In this unit, we will get a birds-eye overview of what machine learning is and how Python’s scikit-learn library can be used to make predictions and fit models to data.

Before we get into the machine learning part, we will first spend a little time to think about how to organize what kinds of data (or features within data) might arise in the life of a data scientist. This organization can help us when approaching a new dataset and thinking about what kinds of analysis or visualizations are most meaningful and appropriate.

You should not expect to become well-versed in machine learning or sklearn in one week! In fact, as a Data Science major you will have two courses next year on Statistical Learning (SM317) and Machine Learning (SD312) that will be entirely spent on these topics.

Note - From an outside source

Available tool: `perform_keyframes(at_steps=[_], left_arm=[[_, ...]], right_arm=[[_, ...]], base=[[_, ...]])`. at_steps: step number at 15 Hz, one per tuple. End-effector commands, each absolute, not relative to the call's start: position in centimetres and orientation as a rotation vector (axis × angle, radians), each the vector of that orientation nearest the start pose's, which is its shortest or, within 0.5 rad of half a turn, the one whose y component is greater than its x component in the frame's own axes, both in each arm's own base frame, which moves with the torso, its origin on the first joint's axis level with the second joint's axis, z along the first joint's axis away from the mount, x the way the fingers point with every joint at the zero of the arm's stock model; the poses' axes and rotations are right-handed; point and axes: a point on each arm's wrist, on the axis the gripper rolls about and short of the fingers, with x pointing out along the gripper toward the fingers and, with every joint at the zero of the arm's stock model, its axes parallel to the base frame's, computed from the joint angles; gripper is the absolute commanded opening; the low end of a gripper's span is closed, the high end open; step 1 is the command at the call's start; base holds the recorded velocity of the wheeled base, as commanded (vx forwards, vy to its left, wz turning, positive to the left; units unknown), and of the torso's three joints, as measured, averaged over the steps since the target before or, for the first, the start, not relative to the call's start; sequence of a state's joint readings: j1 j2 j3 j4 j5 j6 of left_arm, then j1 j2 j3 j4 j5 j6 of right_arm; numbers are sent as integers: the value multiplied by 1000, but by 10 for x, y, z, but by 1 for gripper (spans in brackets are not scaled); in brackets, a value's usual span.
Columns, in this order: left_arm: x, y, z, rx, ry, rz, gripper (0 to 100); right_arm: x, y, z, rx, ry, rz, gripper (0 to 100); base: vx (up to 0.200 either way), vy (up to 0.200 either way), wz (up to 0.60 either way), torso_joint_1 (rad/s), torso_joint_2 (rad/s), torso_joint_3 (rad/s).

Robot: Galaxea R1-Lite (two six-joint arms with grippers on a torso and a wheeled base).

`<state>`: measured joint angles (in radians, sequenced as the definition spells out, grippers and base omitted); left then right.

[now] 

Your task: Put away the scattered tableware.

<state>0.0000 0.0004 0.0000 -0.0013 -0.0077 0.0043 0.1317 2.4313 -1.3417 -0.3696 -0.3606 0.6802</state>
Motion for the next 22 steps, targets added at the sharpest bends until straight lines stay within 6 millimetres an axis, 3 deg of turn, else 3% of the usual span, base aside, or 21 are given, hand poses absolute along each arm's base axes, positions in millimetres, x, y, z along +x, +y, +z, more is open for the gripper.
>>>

Rather, the goal for our brief look at this now is to introduce some of the language and terminology of machine learning, and to see how our Pandas data wrangling skills can be used to set up the kinds of problems that powerful machine learning tools can solve.

At the end of this unit, you should:

  • Recognize when a piece of information is quantitative (i.e., numerical) or qualitative (i.e., categorical).
  • Distinguish between continuous and discrete numerical data, and between ordinal and nominal categorical data.
  • Understand the limits of categorical data in terms of simple visualizations and machine learning.
  • Know the difference between supervised and unsupervised learning.
  • Understand what regression, classification, and clustering are.
  • Know how the terms model, fit, features, labels are used in machine learning.
  • Be able to manipulate Pandas DataFrames to make them suitable for input to sklearn algorithms
  • Know how to run some models for regression, classification, and clustering in relatively simple cases (without a deep understanding of how to choose models or model parameters)
  • Understand the role of testing and training data in fitting and evaluating machine learning models

2 Resources

  • Python for Data Analysis, Chapter 13: Modeling Libraries in Python

    This chapter at the end of the P4DA book (by the original author of Pandas) looks at a few different statistical modeling and machine learning libraries available.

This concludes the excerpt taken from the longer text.